今がちょうど朝のピークなのか『みやび食堂』は混雑していた。
あっちもこっちも見渡すかぎり満席状態だ。
にも関わらずテーブルの一角をずっと占拠している僕たちへ、フェルパーの女性店員が露骨に嫌な視線を向けてくる。
そんな空気にもヤンは全然お構いなしで、水のおかわりを氷多めで平然と要求した。
この人のハートの強さは尋常ではない、本当どうなっているのだろうか。
「アンナとお揃いのコレ、アキラに買ってもらっちゃった♪」
サラは椅子に腰かけるとピンと両足を揃えてアンナに買ったばかりのセクシーブーツを見せた。
カワイイそのしぐさに、僕は借金を重ねただけの価値はあったなとちょっとだけ報われた気分になる。

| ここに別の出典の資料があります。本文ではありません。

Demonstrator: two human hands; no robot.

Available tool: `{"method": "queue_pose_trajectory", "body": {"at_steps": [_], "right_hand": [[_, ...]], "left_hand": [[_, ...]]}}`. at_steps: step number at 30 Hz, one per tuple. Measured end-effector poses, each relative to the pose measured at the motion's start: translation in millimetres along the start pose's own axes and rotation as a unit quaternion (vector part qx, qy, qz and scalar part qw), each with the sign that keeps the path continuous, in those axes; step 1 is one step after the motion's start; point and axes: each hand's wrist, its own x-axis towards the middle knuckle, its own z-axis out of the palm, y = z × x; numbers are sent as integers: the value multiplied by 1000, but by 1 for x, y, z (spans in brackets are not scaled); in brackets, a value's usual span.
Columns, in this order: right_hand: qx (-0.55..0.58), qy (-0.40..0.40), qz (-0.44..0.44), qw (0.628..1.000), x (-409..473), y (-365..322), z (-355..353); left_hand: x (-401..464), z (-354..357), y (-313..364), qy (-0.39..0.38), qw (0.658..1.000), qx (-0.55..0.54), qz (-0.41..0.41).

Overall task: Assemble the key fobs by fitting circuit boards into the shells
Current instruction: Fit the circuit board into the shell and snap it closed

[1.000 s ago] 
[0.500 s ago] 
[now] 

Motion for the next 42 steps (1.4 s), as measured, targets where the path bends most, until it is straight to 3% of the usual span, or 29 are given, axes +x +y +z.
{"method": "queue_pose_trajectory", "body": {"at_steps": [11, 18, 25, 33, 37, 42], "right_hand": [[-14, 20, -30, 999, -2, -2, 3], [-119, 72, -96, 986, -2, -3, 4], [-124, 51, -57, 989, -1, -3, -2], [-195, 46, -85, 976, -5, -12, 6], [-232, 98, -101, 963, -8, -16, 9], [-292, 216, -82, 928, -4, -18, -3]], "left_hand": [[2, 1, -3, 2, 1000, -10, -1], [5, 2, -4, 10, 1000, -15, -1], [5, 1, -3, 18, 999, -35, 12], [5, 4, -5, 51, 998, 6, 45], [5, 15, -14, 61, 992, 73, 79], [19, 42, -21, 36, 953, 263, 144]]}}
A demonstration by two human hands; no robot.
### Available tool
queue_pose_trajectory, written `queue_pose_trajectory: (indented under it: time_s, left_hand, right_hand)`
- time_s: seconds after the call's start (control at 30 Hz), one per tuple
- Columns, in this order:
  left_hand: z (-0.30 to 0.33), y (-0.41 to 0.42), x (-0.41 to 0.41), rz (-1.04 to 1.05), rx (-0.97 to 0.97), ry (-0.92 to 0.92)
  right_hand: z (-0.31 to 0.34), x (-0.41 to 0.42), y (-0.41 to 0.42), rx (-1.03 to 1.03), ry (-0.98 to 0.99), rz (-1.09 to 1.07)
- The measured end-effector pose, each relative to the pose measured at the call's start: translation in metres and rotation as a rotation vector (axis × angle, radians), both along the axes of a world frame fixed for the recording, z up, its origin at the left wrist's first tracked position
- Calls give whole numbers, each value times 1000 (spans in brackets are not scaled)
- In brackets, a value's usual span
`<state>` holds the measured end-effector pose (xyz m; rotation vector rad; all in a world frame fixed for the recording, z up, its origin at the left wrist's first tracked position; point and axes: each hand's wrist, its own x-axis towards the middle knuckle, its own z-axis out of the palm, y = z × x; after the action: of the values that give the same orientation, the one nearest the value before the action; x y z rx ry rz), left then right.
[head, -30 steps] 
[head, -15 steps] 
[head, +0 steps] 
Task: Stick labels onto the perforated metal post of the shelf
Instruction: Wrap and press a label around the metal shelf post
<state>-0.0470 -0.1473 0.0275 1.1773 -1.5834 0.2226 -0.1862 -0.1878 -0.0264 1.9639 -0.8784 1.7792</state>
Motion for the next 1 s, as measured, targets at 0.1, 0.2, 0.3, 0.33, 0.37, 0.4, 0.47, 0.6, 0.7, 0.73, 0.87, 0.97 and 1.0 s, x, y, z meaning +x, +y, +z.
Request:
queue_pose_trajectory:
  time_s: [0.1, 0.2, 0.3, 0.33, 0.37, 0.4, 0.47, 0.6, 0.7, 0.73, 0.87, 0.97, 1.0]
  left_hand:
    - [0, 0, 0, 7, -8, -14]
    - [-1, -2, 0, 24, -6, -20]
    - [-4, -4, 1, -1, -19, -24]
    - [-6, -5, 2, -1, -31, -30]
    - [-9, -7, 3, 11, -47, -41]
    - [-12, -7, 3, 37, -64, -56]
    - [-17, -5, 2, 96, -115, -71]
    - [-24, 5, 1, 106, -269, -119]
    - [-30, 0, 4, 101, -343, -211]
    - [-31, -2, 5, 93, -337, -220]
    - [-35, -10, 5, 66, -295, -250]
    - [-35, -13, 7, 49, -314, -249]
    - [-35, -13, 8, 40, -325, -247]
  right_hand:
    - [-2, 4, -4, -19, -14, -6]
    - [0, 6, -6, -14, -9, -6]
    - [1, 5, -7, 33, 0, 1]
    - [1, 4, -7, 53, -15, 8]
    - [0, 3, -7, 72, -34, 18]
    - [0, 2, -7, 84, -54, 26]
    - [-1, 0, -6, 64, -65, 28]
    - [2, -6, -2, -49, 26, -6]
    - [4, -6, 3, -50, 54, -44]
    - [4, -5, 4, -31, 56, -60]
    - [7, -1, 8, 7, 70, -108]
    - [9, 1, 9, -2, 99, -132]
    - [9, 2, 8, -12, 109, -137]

「アラ、いいわねぇ。高かったでしょそれ。アタシもアキラに何かおねだりしちゃおうかしら?」
ロクでもない発言をするアンナ。
これ以上地獄の借金ロードを歩かされてはたまったものではない。
「さあ、急いで食べてしまわないと迷宮に乗り遅れちゃうからね。サラもなるべく早く食べてしまおう」
わざとらしくそう言うと、僕はアンナの言葉を聞かない振りをしてチャーハンをガツガツとかっ込んだ。
食事を済ませると僕らは、『マルホーンの迷宮』へと赴いた。